Collected data entries:
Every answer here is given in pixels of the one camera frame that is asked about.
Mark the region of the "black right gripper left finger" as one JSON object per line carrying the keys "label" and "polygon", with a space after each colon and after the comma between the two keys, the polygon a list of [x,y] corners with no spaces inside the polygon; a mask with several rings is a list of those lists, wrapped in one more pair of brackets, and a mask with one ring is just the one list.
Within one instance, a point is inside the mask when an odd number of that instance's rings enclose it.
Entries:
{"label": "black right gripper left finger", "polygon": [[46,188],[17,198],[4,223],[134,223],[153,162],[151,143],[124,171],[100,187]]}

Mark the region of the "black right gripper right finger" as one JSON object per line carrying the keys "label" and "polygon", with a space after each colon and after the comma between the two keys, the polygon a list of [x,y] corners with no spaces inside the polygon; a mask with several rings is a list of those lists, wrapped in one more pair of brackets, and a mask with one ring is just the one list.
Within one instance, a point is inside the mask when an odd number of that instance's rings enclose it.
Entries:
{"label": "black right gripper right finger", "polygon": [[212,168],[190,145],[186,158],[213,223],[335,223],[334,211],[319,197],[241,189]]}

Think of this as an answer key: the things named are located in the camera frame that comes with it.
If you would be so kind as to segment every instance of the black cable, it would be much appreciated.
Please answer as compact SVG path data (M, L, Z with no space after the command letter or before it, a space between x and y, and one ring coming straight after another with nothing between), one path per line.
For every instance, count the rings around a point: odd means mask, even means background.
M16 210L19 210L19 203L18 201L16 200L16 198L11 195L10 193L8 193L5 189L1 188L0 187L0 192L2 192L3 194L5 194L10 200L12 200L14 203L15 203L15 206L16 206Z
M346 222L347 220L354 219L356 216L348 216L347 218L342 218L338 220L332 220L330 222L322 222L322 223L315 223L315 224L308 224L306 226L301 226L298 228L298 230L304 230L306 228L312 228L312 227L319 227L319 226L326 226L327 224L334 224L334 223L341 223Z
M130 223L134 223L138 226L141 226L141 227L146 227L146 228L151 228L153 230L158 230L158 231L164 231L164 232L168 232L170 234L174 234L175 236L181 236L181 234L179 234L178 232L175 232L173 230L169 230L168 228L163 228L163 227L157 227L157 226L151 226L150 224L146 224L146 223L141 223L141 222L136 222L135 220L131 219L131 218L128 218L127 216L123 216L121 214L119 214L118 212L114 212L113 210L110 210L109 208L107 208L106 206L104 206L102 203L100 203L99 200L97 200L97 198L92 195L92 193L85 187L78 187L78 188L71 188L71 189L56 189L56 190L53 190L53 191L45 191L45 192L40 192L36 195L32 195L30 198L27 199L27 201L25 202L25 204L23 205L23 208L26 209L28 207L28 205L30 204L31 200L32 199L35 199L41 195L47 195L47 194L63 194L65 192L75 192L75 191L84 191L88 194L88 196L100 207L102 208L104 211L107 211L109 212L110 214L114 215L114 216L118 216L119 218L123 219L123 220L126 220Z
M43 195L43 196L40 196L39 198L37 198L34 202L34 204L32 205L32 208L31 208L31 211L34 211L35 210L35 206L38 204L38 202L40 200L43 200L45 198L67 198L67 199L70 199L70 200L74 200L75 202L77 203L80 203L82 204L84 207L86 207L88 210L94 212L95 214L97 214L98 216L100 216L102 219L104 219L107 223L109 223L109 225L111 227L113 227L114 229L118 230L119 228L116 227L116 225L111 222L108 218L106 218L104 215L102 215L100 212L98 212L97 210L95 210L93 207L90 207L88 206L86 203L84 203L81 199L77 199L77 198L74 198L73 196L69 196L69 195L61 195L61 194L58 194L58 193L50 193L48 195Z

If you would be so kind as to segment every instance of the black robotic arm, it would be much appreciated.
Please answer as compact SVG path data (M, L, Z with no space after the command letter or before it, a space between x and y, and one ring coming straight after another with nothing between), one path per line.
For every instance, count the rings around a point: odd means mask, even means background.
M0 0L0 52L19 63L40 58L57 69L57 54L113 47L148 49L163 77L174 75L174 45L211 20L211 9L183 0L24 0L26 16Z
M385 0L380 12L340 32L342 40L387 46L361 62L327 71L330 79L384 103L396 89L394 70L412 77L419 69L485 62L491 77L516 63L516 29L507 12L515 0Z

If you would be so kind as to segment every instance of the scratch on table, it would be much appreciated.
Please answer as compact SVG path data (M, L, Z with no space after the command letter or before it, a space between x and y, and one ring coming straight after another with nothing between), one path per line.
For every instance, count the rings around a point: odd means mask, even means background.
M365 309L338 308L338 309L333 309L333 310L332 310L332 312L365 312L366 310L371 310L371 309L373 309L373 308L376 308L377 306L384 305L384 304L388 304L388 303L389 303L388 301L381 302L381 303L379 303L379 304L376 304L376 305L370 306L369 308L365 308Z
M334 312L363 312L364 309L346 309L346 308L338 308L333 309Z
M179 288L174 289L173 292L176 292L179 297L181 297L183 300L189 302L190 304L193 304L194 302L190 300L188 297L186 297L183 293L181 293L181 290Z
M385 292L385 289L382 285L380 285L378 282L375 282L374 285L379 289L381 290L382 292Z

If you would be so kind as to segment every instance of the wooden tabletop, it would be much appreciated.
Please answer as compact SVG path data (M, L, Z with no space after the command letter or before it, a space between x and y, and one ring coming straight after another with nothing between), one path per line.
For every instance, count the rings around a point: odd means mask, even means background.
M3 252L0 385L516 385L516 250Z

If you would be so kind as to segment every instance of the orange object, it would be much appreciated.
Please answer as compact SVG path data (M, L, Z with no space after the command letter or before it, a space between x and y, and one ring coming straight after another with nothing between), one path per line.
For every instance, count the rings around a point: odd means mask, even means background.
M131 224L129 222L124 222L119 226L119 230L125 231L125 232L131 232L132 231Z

TASK TO COMPLETE: Identify how many lines in the entries above include the string "frame", then state that number alone.

RESPONSE AREA: 2